If you understand your business better, you run it better.
If you understand a relationship better, you treat it better.
If you understand a project better, you lead it better.
If you understand yourself better, you live better.
This is an important reminder in a time when truth is often treated as something abstract, academic, or political. Truth is not only something philosophers discuss. Truth is what determines whether the bridge holds, whether the stage stands, whether the economy adds up, whether the medicine works, whether the child learns, whether society withstands pressure.
When we stop respecting truth, we do not become free. We simply become more poorly oriented.
The Most Dangerous Person Is the One Who Has Never Tested Their Idea
Perhaps this is why real critical thinking can feel threatening. It reveals which ideas have never been tested. Many people carry opinions inherited from their environment, their class, their party, their university, their comment section, or their algorithm. They believe they are thinking, but they are repeating.
Critical thinking asks: is this really your thought, or have you only borrowed it?
That is an uncomfortable question.
But it is necessary.
Because without it, we become carriers of other people’s ready-made formulations. We become walking slogans. And a society of slogans cannot solve real problems. It can only create new enemies.
When Critical Thinking Returns
Critical thinking is not dead. But it has become rarer in environments where it should be obvious. It still exists in workshops, in small businesses, in building projects, in kitchens, on stages, in crises, in real meetings between people who must solve something for real.

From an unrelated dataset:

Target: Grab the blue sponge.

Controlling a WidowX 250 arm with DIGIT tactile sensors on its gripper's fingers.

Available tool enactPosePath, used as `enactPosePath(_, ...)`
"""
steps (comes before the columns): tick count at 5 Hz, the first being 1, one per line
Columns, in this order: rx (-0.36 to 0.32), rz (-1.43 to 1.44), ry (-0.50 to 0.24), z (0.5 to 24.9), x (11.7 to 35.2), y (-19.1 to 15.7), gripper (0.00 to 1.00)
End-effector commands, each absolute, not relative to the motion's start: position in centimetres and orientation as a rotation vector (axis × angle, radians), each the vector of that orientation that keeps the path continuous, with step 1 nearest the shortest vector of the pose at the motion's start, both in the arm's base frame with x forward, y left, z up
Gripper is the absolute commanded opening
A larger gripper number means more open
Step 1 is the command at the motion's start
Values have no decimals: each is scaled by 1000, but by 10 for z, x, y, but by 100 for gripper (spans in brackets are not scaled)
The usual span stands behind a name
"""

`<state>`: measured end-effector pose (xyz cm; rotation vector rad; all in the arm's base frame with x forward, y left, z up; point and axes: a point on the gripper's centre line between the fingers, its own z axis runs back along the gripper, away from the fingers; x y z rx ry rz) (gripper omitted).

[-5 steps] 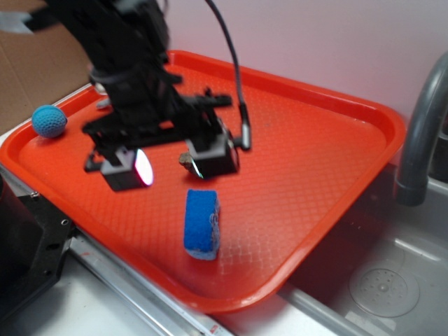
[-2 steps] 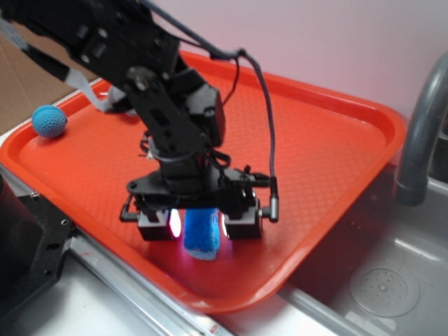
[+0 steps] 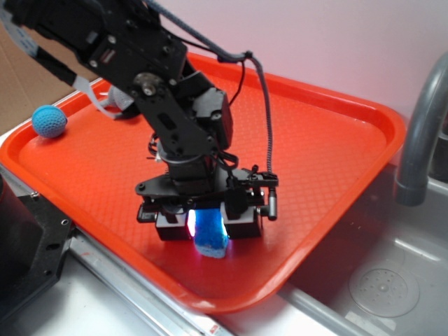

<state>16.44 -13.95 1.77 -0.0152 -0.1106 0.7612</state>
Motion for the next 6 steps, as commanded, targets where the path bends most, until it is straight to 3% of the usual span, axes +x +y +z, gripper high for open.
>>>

It exists where reality still gets the final word.
The great mistake is to believe that critical thinking is hard, cold, and emotionless. It is the opposite. It is a sign of respect. To test a person’s idea is to take that person seriously. To never challenge someone is to treat them as fragile, incapable, and childish.
A good teacher does not protect the student from thinking. A good teacher leads the student into it.
What Warren Smith’s story shows is that this simple mission has become controversial. And that should worry us all.
Because when schools no longer teach people to think, someone else will think for them.
The algorithm.
The group.
The party.
The influencer.
Fear.
And then it is not only critical thinking that dies. The free human being dies with it.